The consequences are not difficult to see. In this confusing playoff between
rights and wrongs, between moral and political arguments, there arises a grey
area between what is legitimate and what is beyond the pale, between necessary
dissent and anarchism.
Figures such as Chhatradhar Mahato, the tribal leader from Lalgarh arrested
late last month and held for Maoist links, and other urban sympathizers get
caught up in this ambiguous maze of dotted lines - pro-people but potentially
anti-state. Maoist ideology thus has the capacity to create a buffer zone for
itself among the general populace: and there are any number of overground
far-left groups which keep up the ideological tempo.
The government is naturally worried. It is not for nothing that Manmohan
regularly identifies Naxalite/Maoist violence as the greatest problem facing
India - not poverty, not hostilities arising out of an inequitable distribution
of resources, not divided Kashmir, not even the terrorist group
Lashkar-e-Taiba. For, Naxalism is the direct and total antithesis of an
economic model with its roots in neo-liberal overdrive.

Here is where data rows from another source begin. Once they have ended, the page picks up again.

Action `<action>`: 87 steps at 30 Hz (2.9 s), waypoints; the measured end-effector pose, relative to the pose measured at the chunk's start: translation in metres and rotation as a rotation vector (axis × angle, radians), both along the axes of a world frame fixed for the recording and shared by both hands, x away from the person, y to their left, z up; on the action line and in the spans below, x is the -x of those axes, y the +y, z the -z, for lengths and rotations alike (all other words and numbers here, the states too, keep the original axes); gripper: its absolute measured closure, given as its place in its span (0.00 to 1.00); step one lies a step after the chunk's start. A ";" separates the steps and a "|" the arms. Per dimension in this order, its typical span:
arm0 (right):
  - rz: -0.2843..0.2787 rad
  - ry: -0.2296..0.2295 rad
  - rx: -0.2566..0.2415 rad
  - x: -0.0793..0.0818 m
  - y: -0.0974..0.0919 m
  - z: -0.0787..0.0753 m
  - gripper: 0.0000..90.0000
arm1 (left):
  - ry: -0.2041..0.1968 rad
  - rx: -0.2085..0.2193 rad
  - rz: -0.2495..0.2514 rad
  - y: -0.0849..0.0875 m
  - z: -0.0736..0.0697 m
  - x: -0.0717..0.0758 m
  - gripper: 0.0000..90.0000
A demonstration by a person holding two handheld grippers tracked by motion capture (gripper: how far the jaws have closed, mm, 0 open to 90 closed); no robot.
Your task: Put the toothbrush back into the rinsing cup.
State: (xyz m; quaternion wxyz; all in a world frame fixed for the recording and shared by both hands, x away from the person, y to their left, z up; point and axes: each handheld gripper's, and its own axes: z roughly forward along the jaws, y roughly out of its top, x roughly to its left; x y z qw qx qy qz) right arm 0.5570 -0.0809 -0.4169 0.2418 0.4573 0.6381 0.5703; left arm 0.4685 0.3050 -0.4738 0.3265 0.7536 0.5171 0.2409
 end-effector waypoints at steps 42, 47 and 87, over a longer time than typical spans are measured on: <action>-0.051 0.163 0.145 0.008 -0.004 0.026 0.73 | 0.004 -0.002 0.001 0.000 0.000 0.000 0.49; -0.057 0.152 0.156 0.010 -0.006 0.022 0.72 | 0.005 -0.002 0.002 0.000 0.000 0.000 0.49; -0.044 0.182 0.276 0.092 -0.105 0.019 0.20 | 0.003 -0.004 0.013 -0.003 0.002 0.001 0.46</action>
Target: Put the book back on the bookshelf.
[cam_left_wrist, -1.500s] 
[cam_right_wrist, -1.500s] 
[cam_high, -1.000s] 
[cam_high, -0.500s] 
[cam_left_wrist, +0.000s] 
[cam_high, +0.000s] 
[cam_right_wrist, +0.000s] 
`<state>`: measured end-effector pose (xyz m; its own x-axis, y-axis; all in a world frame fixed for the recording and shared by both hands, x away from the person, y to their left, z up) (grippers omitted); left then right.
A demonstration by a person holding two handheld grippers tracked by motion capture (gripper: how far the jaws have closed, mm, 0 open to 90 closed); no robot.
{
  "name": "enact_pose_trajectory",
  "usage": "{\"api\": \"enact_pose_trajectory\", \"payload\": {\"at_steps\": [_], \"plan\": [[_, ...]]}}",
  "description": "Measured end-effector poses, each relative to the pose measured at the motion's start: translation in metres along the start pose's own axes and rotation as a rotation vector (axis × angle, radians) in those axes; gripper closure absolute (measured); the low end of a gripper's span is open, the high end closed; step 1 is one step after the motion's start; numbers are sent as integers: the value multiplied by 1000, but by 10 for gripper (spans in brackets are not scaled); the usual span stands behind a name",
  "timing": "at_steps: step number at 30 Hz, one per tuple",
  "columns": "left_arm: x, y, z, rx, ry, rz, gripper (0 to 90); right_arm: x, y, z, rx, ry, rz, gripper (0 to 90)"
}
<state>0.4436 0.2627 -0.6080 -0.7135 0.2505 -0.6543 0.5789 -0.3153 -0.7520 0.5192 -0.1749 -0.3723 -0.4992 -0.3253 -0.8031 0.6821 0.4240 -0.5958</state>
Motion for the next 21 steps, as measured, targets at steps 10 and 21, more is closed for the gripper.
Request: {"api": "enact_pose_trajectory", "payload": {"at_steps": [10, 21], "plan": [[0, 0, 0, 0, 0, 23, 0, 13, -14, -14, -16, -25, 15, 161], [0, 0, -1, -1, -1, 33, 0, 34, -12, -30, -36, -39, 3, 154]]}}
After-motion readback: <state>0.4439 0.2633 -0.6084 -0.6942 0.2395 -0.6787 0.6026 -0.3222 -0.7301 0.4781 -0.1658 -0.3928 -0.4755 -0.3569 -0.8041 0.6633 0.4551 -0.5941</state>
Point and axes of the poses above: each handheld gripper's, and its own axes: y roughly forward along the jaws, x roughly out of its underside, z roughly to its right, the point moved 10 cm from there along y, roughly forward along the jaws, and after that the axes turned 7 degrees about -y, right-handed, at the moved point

Take the state of West Bengal: in the past one-and-a-half years, the Tata Group
had to withdraw its multi-billion dollar Nano project (ironically, the common
man's cheap car) from Singur; the Indonesia-based Salim Group had to drop its
plan to set up a chemical hub in Nandigram; another project in Raichak in the
Sundarbans forest has also been shelved - each due to resistance movements
peopled by the middle peasantry, fanned by a curious cocktail of opportunistic
opposition parties and Maoists, and backed by earnest-to-goodness civil rights
activists and public intellectuals.
The resistance impulse has slowly spread to other parts of West Bengal, to
other kinds of discontents, namely to neighboring Lalgarh, where tribals took
over their village in protest against a regime of police brutality and state
neglect, giving it the shape of a siege from within - not surprisingly, the
Maoist element was always there as interlopers. Since the Lalgarh issue has
come to a head, the anti-Maoist crackdown has been cranked up to a
well-coordinated operation involving several states.
Projects hang in balance
West Bengal is no way an isolated instance - the stakes are high
everywhere. Steel projects worth US$26.4 billion are hanging in the balance in
neighboring Jharkhand. The figure comes from a report of the Associated
Chambers of Commerce and Industries of India, one of the oldest trade bodies,
made public a few months ago. Steel majors like ArcelorMittal, Tata Steel and
others have been waiting for the past four years for clearances of their
projects, which the chambers association claims should have taken no more than
two years.
The issue is often land - under current laws, the government almost
appropriates land, often paying compensation at official rates that are way
below the market rates. Industry has been asking for a "clear-cut" land
acquisition policy so that projects can be initiated in an unmessy fashion. But
the Trinamool Congress, a regional party that benefits from the resistance
movements in left-ruled West Bengal, is one of the main UPA partners; so the
draft of any relevant act will take some time to see the light of day.